Seth D. Yon
About Seth D. Yon
Seth D. Yon is President and Chief Executive Officer of Sanara MedTech (effective September 15, 2025) and a member of the Board of Directors; he previously served as President & Chief Commercial Officer from April 2025 and President, Commercial since August 2023. He is 50 years old and holds a B.A. from Grand Valley State University . Company operating momentum during his commercial leadership/transition period included Q3 2025 net revenue growth of 22% year-over-year to $26.3M, with Adjusted EBITDA up to $4.9M (from $2.6M), and nine-month 2025 net revenue up 25% to $75.6M with Adjusted EBITDA of $12.3M (from $5.1M) . As context, Sanara’s cumulative TSR value of an initial $100 investment stood at $112.35 as of December 31, 2024, with a 2024 net loss of $9.7M, prior to Mr.
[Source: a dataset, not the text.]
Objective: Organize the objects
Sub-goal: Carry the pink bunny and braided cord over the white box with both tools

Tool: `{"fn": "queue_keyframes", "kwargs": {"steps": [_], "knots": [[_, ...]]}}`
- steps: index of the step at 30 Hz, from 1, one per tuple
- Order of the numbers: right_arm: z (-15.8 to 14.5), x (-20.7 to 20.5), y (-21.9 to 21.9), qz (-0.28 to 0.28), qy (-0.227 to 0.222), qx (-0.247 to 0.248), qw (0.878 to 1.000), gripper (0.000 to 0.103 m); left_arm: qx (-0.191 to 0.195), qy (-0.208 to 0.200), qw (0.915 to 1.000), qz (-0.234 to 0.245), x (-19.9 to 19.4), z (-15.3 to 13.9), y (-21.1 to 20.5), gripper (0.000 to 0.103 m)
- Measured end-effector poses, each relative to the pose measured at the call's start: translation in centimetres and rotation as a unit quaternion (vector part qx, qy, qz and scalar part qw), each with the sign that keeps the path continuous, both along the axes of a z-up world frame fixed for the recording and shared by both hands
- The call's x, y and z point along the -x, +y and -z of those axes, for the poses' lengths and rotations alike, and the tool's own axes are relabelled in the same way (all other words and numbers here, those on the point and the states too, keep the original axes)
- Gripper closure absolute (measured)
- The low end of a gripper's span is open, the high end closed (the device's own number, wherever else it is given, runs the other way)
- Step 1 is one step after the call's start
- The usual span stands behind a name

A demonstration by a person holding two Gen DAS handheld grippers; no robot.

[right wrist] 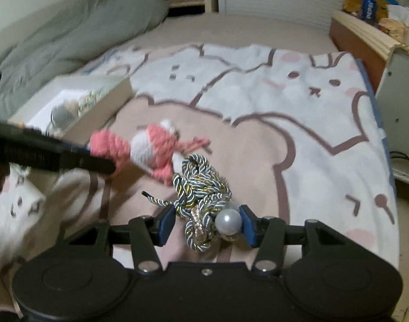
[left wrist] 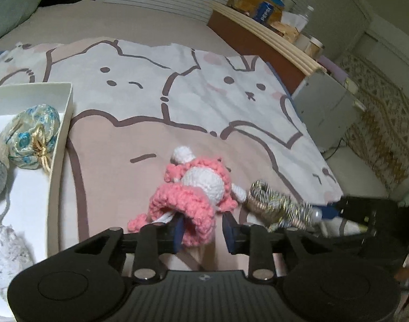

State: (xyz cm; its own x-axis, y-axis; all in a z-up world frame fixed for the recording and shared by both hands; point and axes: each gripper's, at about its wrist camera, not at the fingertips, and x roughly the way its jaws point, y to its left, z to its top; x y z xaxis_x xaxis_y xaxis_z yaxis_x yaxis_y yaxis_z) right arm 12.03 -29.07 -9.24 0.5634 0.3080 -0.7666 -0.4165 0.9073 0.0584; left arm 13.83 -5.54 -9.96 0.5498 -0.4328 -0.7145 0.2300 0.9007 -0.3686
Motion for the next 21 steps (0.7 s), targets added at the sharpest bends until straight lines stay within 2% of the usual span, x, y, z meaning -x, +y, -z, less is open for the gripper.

Yon’s CEO appointment .
Past Roles
| Organization | Role | Years | Strategic impact |
|---|---|---|---|
| Sanara MedTech | President & CEO; Director | 2025–present (CEO eff. 9/15/2025) | Elevated from President & CCO; Board expanded to add Yon as director; change-of-control and incentive framework set to align pay with performance . |
| Sanara MedTech | President & Chief Commercial Officer | Apr 2025–Sep 2025 | Led commercial strategy for surgical segment; contributed to 22% Q3 2025 YoY net revenue growth and profitability improvement . |
| Sanara MedTech | President, Commercial; prior VP Commercial; National Sales Director; Director of Sales | 2018–Aug 2023 (various roles) | Built national commercial footprint and sales processes, expanding reach and growth . |
External Roles
| Organization | Role | Years | Notes |
|---|---|---|---|
| Iroquois Industrial Group | Vice President (Sales & Marketing) | 2015–2018 | Led multiple divisions serving medical, educational, automotive industries . |
| GreenerGrads | Founder, Leader | 2011–2014 | Founded and led development of the venture . |
| Jostens, Inc. | Sales Rep / Independent Territory Manager | 1999–2011 | Top sales performer and educational leader . |
Fixed Compensation
| Component | Terms | Effective date |
|---|---|---|
| Base salary | $600,000 per year | 9/15/2025 (Yon Employment Agreement) . |
| One-time equity grant | Restricted stock valued at $1,000,000 based on closing price on Effective Date; vests 1/3 on each of the first three anniversaries of 9/15/2025 | Grant to be issued within 30 days of 9/15/2025; vesting on or about 9/15/2026, 9/15/2027, 9/15/2028 . |
| Benefits | Standard company benefits; expense reimbursement per policy | As specified; ongoing . |
Performance Compensation
| Incentive | Metric/weighting | Target | Actual/payout | Vesting/settlement |
|---|---|---|---|---|
| Annual cash bonus | Up to 100% of base salary; metrics set annually by Board | Not disclosed | Not disclosed | Paid following year if approved; employment on 12/31 required . |
| Annual equity (RS or other) | Up to 100% of base salary (grant-date fair value), Board-approved | Not disclosed | Not disclosed | Subject to plan and award agreements; forfeiture if employment terminates unless otherwise determined . |
Notes:
- Company currently emphasizes restricted stock; it does not currently grant stock options or option-like instruments under its equity practice, and has no option-timing policy in effect given this stance .
- Compensation committee oversees a Compensation Recovery (clawback) Policy .
Equity Ownership & Alignment
- One-time CEO grant: $1,000,000 in restricted stock, vesting 1/3 annually over three years from 9/15/2025; annual equity eligibility up to 100% of salary (Board discretion) .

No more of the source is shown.